Он говорил тихо и почти нежно, всё сильнее сжимая кольцо, пока колдун, хрипя и извиваясь, не рухнул на землю в судорогах, и только тогда убрал ладонь. Тяжело дыша, колдун лежал на земле, скорчившись и закрыв глаза. Отойдя, человек подошел к своему коню, уже приведённому на дорогу, снял с седла небольшую клетку, обвязанную платком, сдернул ткань. В клетке сидел белый голубь с бурым кольцом пёрышек на шее. Человек достал из кармана два колечка, выбрал чёрное и закрепил на лапке голубя. Размахнувшись, подкинул птицу в воздух. Сделав круг, голубь поднялся вверх и исчез в ночном небе. Оглянувшись на приподнявшегося на локте и пытающегося отдышаться колдуна, человек нахмурился, перевел взгляд на тело Ансельма.
— Снимите ларец и упакуйте. Тела сложите рядом и укройте хоть плащами. Жером, останешься здесь и покараулишь их, пока не придут люди из деревни. Потом догонишь нас.
Один из его людей, высокий, с седыми волосами и молодым лицом, молча кивнул. Человек снова глянул на колдуна. Под его взглядом тот встал, кривясь и глядя в землю, пошёл к лошади. Через несколько минут на тропе между холмами осталось лишь девять мёртвых тел и молчаливый сторож, замерший на камне под все сильнее льющим с неба дождем.
Восточная часть герцогства Альбан, монастырь святого Рюэллена,
резиденция Великого магистра Инквизиториума в королевстве Арморика,
седьмое число месяца ундецимуса, 1218 год от Пришествия Света Истинного
Догорающая свеча в массивном подсвечнике совсем оплыла, фитиль затрещал и покосился, а потеки воска хлынули на блестящую бронзовую чашечку держателя. Немолодой человек в темно-синем одеянии с широкой серебристой оторочкой по воротнику оторвался от чтения письма, устало откинулся на спинку высокого кресла и прикрыл глаза. Свеча продолжала трещать и коптить. Сзади, от двери в соседнюю комнату, к столу бесшумно подошел высокий юноша в серой шерстяной сутане и меховых тапочках, заменил свечу новой. Глянул на остальные, ровно и сильно горящие.
— До утренней службы еще час, — не открывая глаз, произнес человек в кресле. — Разве ты не должен в это время быть в постели, сын мой?
— Мне не спится, магистр. Не нужно ли вам чего-нибудь еще?
— Пожалуй.
Названный магистром открыл глаза, посмотрел ясно и холодно.
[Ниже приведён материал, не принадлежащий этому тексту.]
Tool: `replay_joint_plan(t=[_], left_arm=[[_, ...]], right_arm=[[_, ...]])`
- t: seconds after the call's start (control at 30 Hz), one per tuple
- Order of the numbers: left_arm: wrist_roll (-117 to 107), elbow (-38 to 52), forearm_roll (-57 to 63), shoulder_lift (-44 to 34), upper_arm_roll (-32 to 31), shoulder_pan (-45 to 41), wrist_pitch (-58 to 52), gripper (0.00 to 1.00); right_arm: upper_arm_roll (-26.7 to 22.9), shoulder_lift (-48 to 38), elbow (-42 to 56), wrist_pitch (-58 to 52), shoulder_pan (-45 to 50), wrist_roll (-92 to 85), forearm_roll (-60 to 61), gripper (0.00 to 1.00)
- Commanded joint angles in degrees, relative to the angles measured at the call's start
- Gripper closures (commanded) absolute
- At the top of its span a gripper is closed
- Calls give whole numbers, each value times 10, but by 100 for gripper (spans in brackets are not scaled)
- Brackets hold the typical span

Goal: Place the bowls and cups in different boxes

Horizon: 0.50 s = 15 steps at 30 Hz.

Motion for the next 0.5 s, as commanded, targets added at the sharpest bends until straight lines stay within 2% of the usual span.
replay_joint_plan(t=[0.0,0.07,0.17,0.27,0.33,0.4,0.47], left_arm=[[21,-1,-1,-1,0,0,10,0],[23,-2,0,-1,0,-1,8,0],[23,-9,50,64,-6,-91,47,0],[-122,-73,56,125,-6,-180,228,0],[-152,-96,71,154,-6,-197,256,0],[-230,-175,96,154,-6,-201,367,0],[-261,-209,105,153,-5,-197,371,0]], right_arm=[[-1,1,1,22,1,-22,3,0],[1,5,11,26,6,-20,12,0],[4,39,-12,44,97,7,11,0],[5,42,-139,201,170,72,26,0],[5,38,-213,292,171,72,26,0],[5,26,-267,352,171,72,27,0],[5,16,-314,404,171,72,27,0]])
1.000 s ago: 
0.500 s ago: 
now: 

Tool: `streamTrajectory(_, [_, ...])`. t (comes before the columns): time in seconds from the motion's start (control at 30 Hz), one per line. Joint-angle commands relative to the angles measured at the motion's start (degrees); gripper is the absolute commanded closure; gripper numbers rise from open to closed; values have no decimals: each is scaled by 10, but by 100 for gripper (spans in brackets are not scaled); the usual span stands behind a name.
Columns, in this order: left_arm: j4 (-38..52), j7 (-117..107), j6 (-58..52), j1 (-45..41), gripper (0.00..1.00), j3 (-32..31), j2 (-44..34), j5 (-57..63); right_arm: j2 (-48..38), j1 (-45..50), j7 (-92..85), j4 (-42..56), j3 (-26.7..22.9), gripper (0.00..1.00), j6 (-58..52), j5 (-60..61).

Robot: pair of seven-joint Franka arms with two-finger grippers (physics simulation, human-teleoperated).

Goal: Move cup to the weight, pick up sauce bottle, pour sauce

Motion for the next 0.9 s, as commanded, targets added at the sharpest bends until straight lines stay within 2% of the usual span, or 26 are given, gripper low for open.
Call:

— Мне определенно нужно, чтобы ты поразмыслил над следующим: рвение к служению похвально, но не за счет здоровья. И тем более не за счет истины. Не спится, в самом деле?
— Простите, магистр, — прошептал юноша, заливаясь румянцем до ушей. — Вы не спали, и я подумал…
— Что я не смогу сам поменять свечу или подлить свежих чернил? Невысокого же ты мнения обо мне, Бертран. И если ночные бдения войдут в привычку, придется ограничить тебе доступ к библиотеке. Книга должна быть радостью и ценностью, а не средством скоротать время в ожидании, пока догорит очередная свеча в моем подсвечнике.